The ant pesticides that you can buy at the store is generally only meant for brief short-term use. It's fine for exterminating small nests but will be largely ineffective against larger nests. Over time, the pesticides will become more and more ineffective against a certain nest as workers who are immune to the pesticide start to outnumber the workers who have died off. This is especially true if you're fighting a species of ant that may have multiple queens in one colony. One queen may be immune even though another one dies off. Services like Be There Pest Control will have a better selection of pesticides and know when to switch to another chemical in order to prevent the colony from building up immunity.
2. Repackage your food.
Even with the help of the help of an ant control professional, it'll be difficult to eradicate the colony if they have relatively free access to food in your kitchen.
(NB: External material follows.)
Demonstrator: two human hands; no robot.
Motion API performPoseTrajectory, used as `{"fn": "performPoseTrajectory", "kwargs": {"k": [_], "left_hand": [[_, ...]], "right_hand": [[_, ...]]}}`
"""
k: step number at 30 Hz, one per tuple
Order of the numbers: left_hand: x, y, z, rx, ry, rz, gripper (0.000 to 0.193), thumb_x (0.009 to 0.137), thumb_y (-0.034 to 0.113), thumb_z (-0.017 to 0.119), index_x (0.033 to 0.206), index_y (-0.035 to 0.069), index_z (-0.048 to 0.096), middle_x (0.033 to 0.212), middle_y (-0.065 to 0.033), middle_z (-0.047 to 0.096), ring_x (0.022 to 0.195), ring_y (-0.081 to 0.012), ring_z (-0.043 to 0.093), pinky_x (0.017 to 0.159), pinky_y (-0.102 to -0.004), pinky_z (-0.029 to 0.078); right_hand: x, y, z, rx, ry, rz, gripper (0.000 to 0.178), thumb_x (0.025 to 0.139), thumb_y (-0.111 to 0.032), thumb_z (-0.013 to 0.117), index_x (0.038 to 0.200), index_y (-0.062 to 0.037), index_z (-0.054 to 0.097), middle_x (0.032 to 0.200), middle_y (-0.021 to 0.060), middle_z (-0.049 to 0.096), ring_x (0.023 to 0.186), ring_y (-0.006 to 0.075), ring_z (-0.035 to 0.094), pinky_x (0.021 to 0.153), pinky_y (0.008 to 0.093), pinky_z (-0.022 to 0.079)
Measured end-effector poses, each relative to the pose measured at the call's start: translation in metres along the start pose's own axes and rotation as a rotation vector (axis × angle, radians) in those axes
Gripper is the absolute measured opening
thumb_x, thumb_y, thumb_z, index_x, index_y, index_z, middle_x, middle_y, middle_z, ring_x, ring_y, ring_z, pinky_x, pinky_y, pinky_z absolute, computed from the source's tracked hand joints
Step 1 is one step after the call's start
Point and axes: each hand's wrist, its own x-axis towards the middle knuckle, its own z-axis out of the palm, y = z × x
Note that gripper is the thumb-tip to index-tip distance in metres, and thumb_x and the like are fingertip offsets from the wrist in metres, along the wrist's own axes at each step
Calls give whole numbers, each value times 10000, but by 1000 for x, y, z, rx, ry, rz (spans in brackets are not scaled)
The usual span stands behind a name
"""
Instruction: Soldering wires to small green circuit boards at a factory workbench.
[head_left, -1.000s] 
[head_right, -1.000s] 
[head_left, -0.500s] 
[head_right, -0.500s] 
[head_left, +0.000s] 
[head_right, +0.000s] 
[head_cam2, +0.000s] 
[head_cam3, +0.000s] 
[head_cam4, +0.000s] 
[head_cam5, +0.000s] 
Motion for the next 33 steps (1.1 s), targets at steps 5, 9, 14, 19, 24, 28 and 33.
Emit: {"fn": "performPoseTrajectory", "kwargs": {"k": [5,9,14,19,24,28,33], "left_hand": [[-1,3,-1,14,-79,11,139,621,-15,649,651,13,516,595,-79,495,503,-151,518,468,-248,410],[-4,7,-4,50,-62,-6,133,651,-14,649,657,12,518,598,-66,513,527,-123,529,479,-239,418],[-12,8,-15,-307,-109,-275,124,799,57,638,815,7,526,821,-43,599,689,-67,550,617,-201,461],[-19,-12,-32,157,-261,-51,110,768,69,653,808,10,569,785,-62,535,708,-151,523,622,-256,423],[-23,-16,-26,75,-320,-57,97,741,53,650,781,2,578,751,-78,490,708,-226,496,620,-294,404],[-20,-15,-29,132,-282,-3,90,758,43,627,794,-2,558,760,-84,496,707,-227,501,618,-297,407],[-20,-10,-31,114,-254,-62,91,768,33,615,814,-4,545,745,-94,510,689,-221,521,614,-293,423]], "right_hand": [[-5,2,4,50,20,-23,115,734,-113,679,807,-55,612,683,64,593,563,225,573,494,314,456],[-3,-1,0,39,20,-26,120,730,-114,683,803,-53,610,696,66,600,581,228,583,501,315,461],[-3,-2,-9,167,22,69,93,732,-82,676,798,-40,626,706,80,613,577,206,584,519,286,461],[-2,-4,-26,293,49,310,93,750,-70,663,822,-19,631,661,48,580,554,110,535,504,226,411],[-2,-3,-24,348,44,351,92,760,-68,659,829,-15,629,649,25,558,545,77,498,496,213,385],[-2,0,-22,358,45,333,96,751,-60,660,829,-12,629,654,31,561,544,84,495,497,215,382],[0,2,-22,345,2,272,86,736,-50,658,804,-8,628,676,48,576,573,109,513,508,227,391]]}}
Ants can chew through a variety of substances if they think that there is food inside, including thin plastic, mylar, and cardboard. For instance, a box of unopened cereal fresh from the store isn't going to be safe if an ant decides to start gnawing on the inner packaging. Repackage all food into airtight glass or thick plastic storage containers to prevent the ants from gaining access.
3. Fix your faucets.
An ant colony isn't going to be able to survive if it has no access to water. Even a faucet that only drips once a minute or so can hamper your efforts at ant control. Although most dripping faucets can be fixed by replacing a worn rubber washer, you should also be prepared to have your plumber tell you that the faucet needs to be completely replaced in order to ensure that it no longer leaks.